At the same time, Snow knows that seeds of judgment used to sprout in him, too. But like a modern-day “My Man Godfrey,” he has changed his opinion about the homeless.

“I want to do more research on homelessness, because until I was there I didn’t know some of the stuff these people go through,” he said. “I was probably one of the ones who used to talk bad about them or judge. Now I know, you just run out of options.”

Austin Hill, Columbus director for The Refuge, a free residential recovery program located on the West Side, explained that it is not just one thing that leads to homelessness.

“But the biggest breakdown is a lack of healthy relationships,” he said. “A lot of these situations could be avoided if people understood how to build and maintain healthy relationships.”

Enter Master, whose relationship with Snow is one of the few healthy ones he has. The doctor is helping Snow on multiple fronts, including a GoFundMe campaign that has collected nearly half of its $8,000 goal. Among the objectives is to help Snow return to school and earn a degree, whether at Ohio State or Cincinnati.

“I was a battalion surgeon with the 5th Mechanized Infantry Division in Vietnam,” Master said. “We never lost a battle, and we’re not going to lose one now.”

But he needs Snow’s help, even though the former player insists he is not looking for a handout.

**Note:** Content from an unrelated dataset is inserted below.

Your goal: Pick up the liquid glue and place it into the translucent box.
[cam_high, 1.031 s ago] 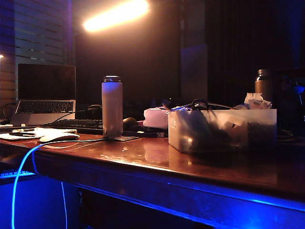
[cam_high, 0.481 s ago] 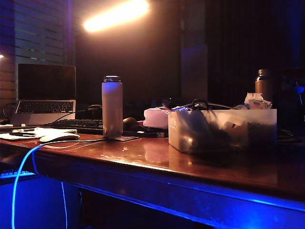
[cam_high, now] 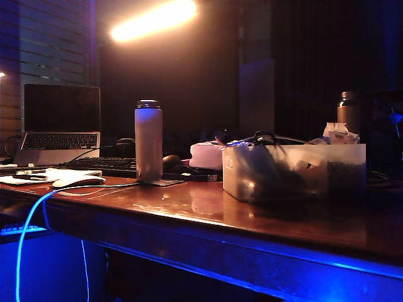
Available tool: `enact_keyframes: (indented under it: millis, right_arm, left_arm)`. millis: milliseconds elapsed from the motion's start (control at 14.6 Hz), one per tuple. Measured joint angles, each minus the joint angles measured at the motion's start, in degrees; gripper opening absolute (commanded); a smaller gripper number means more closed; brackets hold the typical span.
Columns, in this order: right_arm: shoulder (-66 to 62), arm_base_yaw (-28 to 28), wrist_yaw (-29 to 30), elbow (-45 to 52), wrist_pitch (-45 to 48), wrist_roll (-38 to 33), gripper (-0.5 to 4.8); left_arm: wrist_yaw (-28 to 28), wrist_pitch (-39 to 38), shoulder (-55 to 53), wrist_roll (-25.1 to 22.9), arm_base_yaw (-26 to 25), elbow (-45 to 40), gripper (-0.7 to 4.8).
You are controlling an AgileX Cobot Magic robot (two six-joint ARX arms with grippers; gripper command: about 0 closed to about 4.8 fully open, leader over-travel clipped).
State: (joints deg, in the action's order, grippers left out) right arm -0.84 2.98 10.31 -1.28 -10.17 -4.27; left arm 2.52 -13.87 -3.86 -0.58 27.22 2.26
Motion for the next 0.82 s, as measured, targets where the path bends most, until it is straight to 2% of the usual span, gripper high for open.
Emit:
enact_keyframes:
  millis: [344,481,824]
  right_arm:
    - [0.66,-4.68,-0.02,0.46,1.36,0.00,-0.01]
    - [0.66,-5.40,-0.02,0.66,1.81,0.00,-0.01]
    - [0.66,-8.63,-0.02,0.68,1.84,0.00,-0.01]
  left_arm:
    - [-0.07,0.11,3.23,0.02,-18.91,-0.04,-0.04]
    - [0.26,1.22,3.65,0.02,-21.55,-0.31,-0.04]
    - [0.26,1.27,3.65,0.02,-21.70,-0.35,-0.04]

“Don't give me anything. Let me work for it,” Snow said. “But don't leave me high and dry.”

Master said Snow must stick to the restoration plan, which includes counseling, making new friends who are not negative influences, and seeking spiritual guidance.

“My first 50 years I messed around and did things my way,” Snow said. “This next 50 I want to keep my eye on the prize and make my resume for the Most High.”

The Blizzard sounds like he is ready to push ahead. One step in the right direction: He is taking responsibility for poor choices.

“When I look in the mirror I have to say, ‘It’s me. I did this.’ I’ve been at rock bottom, but this might be the top of something good,” he said. “A new Carlos. A new life. A new beginning.”